QS. al-Baqarah (2) : 2 - 5, menjelaskan sifat dan perbuatan orang Mukmin;
ذَلِكَ الْكِتَابُ لا رَيْبَ فِيهِ هُدًى لِلْمُتَّقِينَ
Kitab (al Qur’aan) ini tidak ada keraguan padanya; petunjuk bagi mereka yang bertakwa, (2)
الَّذِينَ يُؤْمِنُونَ بِالْغَيْبِ وَيُقِيمُونَ الصَّلاةَ وَمِمَّا رَزَقْنَاهُمْ يُنْفِقُونَ
(yaitu) mereka yang beriman kepada yang ghaib, yang mendirikan shalat dan menafkahkan sebahagian rezki yang Kami anugerahkan kepada mereka, (3)
وَالَّذِينَ يُؤْمِنُونَ بِمَا أُنْزِلَ إِلَيْكَ وَمَا أُنْزِلَ مِنْ قَبْلِكَ وَبِالآخِرَةِ هُمْ يُوقِنُونَ
dan mereka yang beriman kepada Kitab (Al Qur’aan) yang telah diturunkan kepadamu dan Kitab-kitab yang telah diturunkan sebelummu, serta mereka yakin akan adanya (kehidupan) akhirat, (4)

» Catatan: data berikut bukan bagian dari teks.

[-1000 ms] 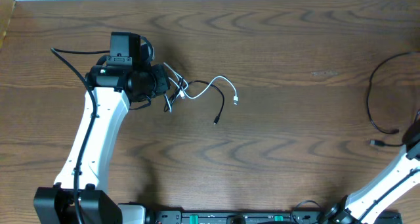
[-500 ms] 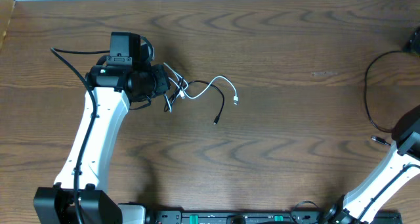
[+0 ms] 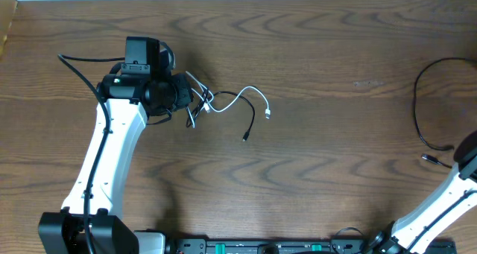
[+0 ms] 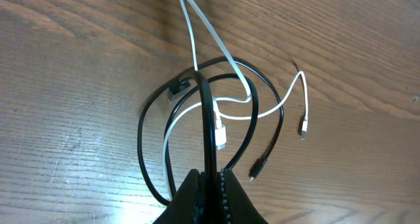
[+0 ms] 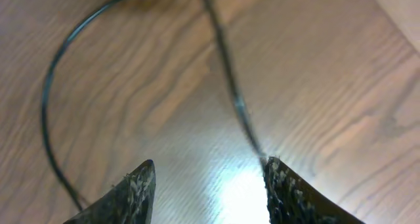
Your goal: Untangle cables
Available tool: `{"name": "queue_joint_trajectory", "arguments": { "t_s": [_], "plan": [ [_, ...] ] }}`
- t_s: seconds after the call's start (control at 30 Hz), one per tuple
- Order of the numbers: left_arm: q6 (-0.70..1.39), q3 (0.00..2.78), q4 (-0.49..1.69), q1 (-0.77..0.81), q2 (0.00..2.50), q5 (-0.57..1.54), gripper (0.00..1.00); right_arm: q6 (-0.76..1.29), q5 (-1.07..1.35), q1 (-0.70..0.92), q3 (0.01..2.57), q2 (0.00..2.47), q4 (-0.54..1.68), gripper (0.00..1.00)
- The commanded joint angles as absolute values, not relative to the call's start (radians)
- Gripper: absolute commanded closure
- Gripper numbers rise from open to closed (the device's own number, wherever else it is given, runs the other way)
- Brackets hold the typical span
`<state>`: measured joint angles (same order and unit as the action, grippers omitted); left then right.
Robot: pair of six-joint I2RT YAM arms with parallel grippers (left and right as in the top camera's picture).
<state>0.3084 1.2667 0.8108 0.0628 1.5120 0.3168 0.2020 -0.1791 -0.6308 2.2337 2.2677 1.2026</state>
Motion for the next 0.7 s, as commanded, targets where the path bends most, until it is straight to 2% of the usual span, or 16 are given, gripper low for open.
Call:
{"name": "queue_joint_trajectory", "arguments": {
  "t_s": [0.0, 0.13, 0.3, 0.4, 0.43, 0.63, 0.67],
  "plan": [
    [0.288, 1.259, 0.816, 0.064, 1.518, 0.328, 0.92, 0.239, -0.208, -0.666, 2.225, 2.265, 1.201, 0.50],
    [0.288, 1.259, 0.816, 0.064, 1.518, 0.328, 0.92, 0.239, -0.207, -0.702, 2.182, 2.273, 1.196, 0.44],
    [0.288, 1.259, 0.816, 0.064, 1.518, 0.328, 0.92, 0.238, -0.108, -0.747, 2.056, 2.276, 1.089, 0.44],
    [0.288, 1.259, 0.817, 0.064, 1.518, 0.329, 0.92, 0.238, 0.003, -0.759, 1.992, 2.276, 1.011, 0.48],
    [0.288, 1.259, 0.818, 0.064, 1.518, 0.328, 0.92, 0.238, 0.031, -0.759, 1.975, 2.276, 0.991, 0.53],
    [0.288, 1.259, 0.826, 0.064, 1.518, 0.328, 0.92, 0.187, 0.313, -0.738, 1.886, 2.276, 0.865, 0.99],
    [0.288, 1.259, 0.827, 0.064, 1.518, 0.328, 0.92, 0.151, 0.397, -0.732, 1.882, 2.276, 0.855, 0.99]
  ]
}}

أُولَئِكَ عَلَى هُدًى مِنْ رَبِّهِمْ وَأُولَئِكَ هُمُ الْمُفْلِحُونَ
Mereka itulah yang tetap mendapat petunjuk dari Tuhan mereka, dan merekalah orang-orang yang beruntung. (5)
Asbabun Nuzul
Dalam suatu riwayat yang dikemukakan oleh al Faryabi dan Ibnu Jarir yang bersumber dari Mujahid, bahwa empat ayat pertama surat al-Baqarah (2) : 2 - 5 membicarakan sifat-sifat dan perbuatan kaum Mukminin.
Tafsir Ayat
QS. 2 : 2. "Kitab (al Qur’aan) ini tidak ada keraguan padanya; petunjuk bagi mereka yang bertakwa,...". Inilah Kitab Allah, bukan dikarang-karangkan saja oleh Rasul yang agar menjadi petunjuk bagi orang yang ingin bertakwa atau muttaqin.
Apa arti Takwa? Kalimat "Takwa" diambil dari rumpun kata wikayah, artinya memelihara. Memelihara hubungan yang baik dengan Tuhan. Memelihara diri jangan sampai terperosok kepada suatu perbuataan yang tidak diridhai oleh Tuhan. Memelihara segala perintah-Nya supaya dapat dijalankan. Memelihara kaki jangan terperosok ke tempat yang berlumpur atau berduri. Abu Hurairah radhiyallahu anhu ditanyai seorang sahabat : "Apa arti takwa?" Abu Hurairah berkata : "Pernahkah engkau bertemu jalan yang banyak duri dan bagaimana tindakanmu waktu itu?" Sahabat itu menjawab : "Apabila aku melihat duri, aku mengelak ke tempat yang tidak ada durinya atau aku melangkahi, atau aku mundur". Abu Hurairah menjawab : "Itulah dia takwa!" (HR. Ibnu Abid Dunya).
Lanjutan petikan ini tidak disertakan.